Task requirements
Please output every record below exactly as written, leaving out any pictures.

Stored records

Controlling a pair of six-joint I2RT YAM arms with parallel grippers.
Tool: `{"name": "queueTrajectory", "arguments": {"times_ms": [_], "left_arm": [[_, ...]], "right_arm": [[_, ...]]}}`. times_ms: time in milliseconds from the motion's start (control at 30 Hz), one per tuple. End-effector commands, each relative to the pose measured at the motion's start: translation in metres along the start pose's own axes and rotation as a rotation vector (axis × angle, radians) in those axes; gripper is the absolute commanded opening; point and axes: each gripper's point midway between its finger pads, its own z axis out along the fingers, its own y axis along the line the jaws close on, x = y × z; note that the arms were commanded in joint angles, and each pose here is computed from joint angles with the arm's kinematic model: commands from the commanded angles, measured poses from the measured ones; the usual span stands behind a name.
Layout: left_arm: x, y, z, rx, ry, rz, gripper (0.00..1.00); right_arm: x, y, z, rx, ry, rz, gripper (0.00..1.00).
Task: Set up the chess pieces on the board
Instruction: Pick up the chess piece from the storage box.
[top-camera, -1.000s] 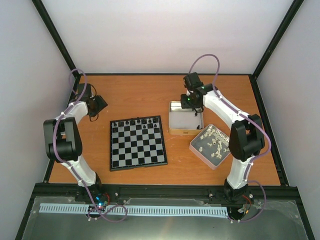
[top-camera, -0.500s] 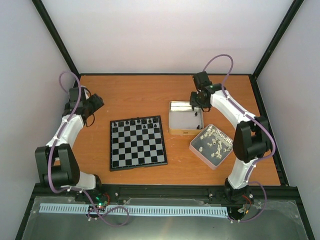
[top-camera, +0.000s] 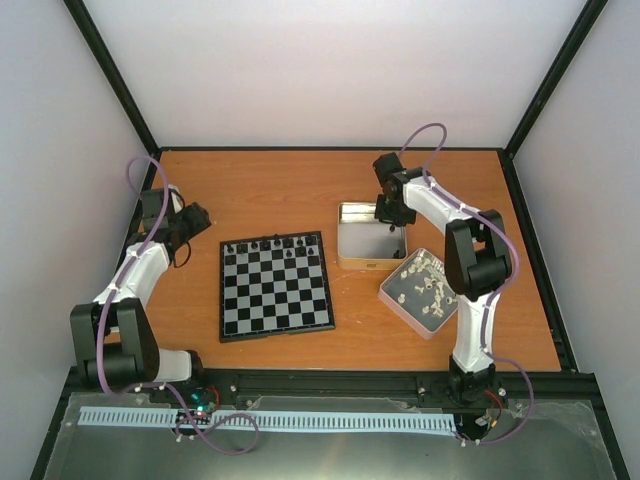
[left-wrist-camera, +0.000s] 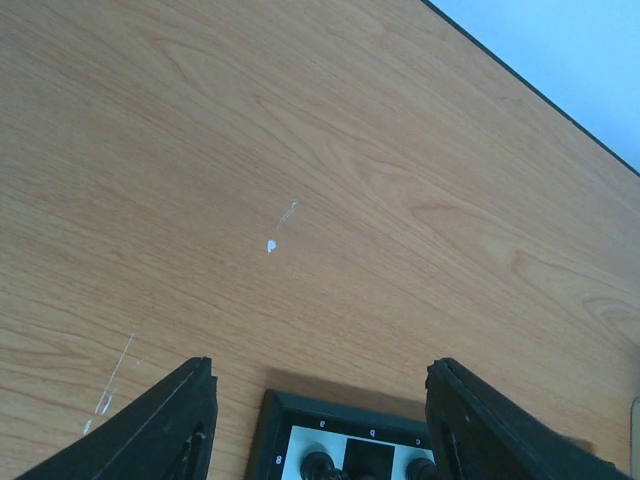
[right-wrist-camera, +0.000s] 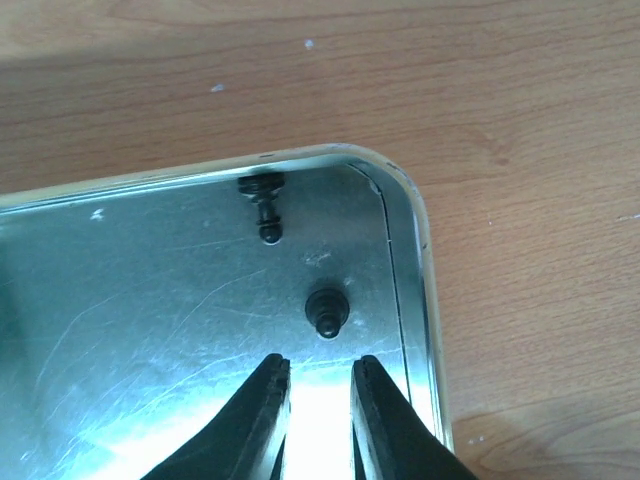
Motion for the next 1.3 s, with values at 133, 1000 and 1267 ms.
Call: {"name": "queueTrajectory", "arguments": {"times_ms": [133,1000,1267], "left_arm": [[-0.002,0.001,0.005,0.006,-0.006,0.054,0.58],[-0.008,-0.003,0.013,0.014,0.005,0.074,0.59],[-0.008,-0.004,0.013,0.021,0.005,0.075,0.59]], "right_arm": [[-0.005,-0.01,0.014,0.074,0.005,0.037,0.17],[-0.008,-0.005,0.047,0.086,0.009,-0.055,0.16],[-0.018,-0.004,0.047,0.099,-0.02,-0.09,0.15]]}}
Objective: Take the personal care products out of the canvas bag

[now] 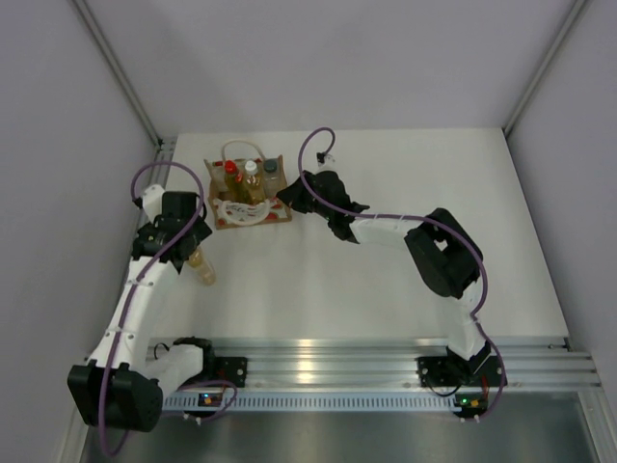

Output for this exercise
Controlling a pair of six-joint I2RT YAM arms with parallel grippers.
Tool: `{"name": "queueTrajectory", "arguments": {"times_ms": [_], "left_arm": [[_, ...]], "right_arm": [[_, ...]]}}`. times_ms: time in milliseconds from the motion's start (control at 30 Hz), one per tuple. End-effector commands, each relative to the pose measured at the motion's start: translation in metres along the start pose's own axes and rotation as a rotation vector (axis × angle, radians) in those axes; gripper is the absolute commanded opening; point and axes: each gripper's point midway between its finger pads, its own z axis out along the fingers, its own y axis along the line the jaws close on, x = y × z; note that the arms were commanded in joint angles, and each pose here is computed from joint angles with the arm's kinematic model: commands from the commanded angles, measured poses from the measured ones; the usual span stands behind a name.
Layout: left_arm: x, y, z, rx, ry, rz, gripper (0.00..1.00); right_arm: x, y, z, rx, ry, rz, gripper (0.00..1.00).
Task: Set up the chess pieces on the board
Instruction: Pick up the chess piece from the storage box.
[top-camera, -1.000s] 
[top-camera, -0.500s] 
[top-camera, +0.000s] 
[left-wrist-camera, +0.000s] 
[right-wrist-camera, +0.000s] 
Motion for the next 1.3 s, with values at 133, 1000 and 1267 ms.
Call: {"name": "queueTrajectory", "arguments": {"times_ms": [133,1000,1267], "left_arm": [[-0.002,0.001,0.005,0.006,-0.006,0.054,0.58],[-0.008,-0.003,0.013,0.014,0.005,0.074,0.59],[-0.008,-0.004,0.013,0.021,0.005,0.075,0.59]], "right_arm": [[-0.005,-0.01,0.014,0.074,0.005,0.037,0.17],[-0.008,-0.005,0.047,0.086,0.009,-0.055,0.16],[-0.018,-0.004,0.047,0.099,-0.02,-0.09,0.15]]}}
Objective: Take the personal care products out of the canvas bag

[now] 

There is nothing more to the exercise.